What the exercise asks: Report every line of the data that includes "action".

:::

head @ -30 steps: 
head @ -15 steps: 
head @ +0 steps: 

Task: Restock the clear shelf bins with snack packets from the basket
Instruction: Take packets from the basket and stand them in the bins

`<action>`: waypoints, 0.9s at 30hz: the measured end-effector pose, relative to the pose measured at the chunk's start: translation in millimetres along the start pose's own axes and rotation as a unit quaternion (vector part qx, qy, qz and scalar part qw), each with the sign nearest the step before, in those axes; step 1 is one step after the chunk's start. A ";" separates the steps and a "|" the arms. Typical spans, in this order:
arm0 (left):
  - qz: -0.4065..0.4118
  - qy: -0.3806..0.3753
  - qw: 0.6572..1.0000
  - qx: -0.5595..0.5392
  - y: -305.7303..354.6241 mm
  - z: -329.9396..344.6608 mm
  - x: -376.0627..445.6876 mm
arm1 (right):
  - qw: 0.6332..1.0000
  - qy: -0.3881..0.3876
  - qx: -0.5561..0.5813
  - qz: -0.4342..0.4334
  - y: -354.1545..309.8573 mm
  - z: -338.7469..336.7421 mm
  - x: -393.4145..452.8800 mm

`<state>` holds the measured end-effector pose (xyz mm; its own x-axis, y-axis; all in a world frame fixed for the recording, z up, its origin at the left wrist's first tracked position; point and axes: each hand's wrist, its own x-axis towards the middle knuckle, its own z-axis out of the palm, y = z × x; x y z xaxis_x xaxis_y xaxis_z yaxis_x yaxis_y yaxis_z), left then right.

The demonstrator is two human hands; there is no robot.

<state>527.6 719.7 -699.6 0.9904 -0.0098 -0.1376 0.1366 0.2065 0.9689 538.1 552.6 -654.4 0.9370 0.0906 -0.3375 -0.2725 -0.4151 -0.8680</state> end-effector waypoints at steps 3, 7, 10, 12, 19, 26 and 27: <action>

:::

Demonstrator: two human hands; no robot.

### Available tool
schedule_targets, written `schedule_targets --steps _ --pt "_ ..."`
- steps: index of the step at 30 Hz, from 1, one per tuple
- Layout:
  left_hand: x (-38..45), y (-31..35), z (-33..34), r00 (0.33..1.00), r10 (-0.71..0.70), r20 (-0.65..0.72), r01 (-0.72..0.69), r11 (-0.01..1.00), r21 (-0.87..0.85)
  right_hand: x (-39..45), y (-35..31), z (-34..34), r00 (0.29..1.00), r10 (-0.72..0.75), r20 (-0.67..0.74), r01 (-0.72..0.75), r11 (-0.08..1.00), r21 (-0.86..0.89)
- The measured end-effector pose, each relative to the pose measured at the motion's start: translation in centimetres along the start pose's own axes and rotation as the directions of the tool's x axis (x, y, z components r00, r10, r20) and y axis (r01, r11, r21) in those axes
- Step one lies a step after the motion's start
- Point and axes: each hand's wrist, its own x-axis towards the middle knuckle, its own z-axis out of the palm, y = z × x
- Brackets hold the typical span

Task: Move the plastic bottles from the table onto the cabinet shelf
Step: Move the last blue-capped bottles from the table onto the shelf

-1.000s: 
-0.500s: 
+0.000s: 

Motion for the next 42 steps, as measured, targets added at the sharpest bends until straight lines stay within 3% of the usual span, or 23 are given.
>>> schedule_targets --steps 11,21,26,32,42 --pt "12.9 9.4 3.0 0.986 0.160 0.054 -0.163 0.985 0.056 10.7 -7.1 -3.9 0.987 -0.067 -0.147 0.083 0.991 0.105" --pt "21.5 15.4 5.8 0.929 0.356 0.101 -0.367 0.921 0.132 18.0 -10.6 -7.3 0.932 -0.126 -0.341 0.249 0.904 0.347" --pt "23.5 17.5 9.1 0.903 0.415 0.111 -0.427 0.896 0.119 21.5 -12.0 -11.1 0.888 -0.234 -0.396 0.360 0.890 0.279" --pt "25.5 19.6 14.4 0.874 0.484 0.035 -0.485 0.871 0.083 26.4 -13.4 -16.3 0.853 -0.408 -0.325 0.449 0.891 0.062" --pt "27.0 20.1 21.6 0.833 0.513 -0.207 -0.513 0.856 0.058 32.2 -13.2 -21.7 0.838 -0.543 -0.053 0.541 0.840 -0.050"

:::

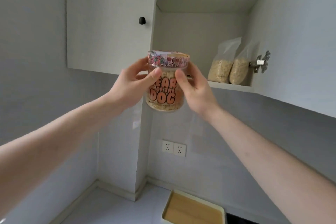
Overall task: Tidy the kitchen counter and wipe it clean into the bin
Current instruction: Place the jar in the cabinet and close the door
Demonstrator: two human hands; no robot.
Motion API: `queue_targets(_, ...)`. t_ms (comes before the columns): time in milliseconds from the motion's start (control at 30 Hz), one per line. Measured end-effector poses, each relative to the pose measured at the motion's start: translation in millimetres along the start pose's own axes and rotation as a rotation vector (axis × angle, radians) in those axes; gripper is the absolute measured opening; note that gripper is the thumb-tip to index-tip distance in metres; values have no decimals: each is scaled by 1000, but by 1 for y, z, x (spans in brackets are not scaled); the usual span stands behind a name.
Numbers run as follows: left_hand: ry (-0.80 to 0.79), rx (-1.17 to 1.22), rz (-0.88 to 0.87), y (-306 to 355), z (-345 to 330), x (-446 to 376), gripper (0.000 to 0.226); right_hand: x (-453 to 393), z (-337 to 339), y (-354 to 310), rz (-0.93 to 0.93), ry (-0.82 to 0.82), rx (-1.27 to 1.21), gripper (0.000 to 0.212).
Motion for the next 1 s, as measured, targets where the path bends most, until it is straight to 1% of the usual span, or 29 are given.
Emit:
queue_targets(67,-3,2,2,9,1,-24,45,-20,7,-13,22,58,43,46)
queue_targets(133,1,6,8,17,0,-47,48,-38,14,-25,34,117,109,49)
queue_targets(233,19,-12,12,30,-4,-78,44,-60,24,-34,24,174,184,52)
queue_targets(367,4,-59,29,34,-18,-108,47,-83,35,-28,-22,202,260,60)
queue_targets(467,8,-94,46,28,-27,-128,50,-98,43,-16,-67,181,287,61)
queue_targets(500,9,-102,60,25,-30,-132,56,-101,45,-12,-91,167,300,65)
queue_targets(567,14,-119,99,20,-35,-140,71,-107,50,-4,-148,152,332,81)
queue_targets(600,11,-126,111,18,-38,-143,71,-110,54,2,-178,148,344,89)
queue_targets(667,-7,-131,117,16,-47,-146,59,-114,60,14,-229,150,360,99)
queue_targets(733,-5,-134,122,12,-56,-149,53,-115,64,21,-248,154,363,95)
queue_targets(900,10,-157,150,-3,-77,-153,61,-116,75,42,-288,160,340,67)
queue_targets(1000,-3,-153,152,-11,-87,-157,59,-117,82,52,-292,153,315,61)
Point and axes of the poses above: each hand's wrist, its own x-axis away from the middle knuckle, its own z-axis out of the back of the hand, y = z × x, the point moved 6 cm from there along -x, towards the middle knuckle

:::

Written response:
`<action>`: waypoints, 0.9s at 30hz: the measured end-effector pose, relative to the pose measured at the chunk's start: translation in millimetres along the start pose's own axes and rotation as a unit quaternion (vector part qx, qy, qz and scalar part qw), each with the sign nearest the step before, in those axes; step 1 is one step after the chunk's start. A ";" separates the steps and a "|" the arms. Typical spans, in this order:
<state>527.6 719.7 -699.6 0.9904 -0.0098 -0.1376 0.1366 0.2065 0.9689 538.1 552.6 -654.4 0.9370 0.0906 -0.3375 -0.2725 -0.4151 -0.8680</state> end-effector waypoints at steps 3, 7, 10, 12, 19, 26 and 27: <action>

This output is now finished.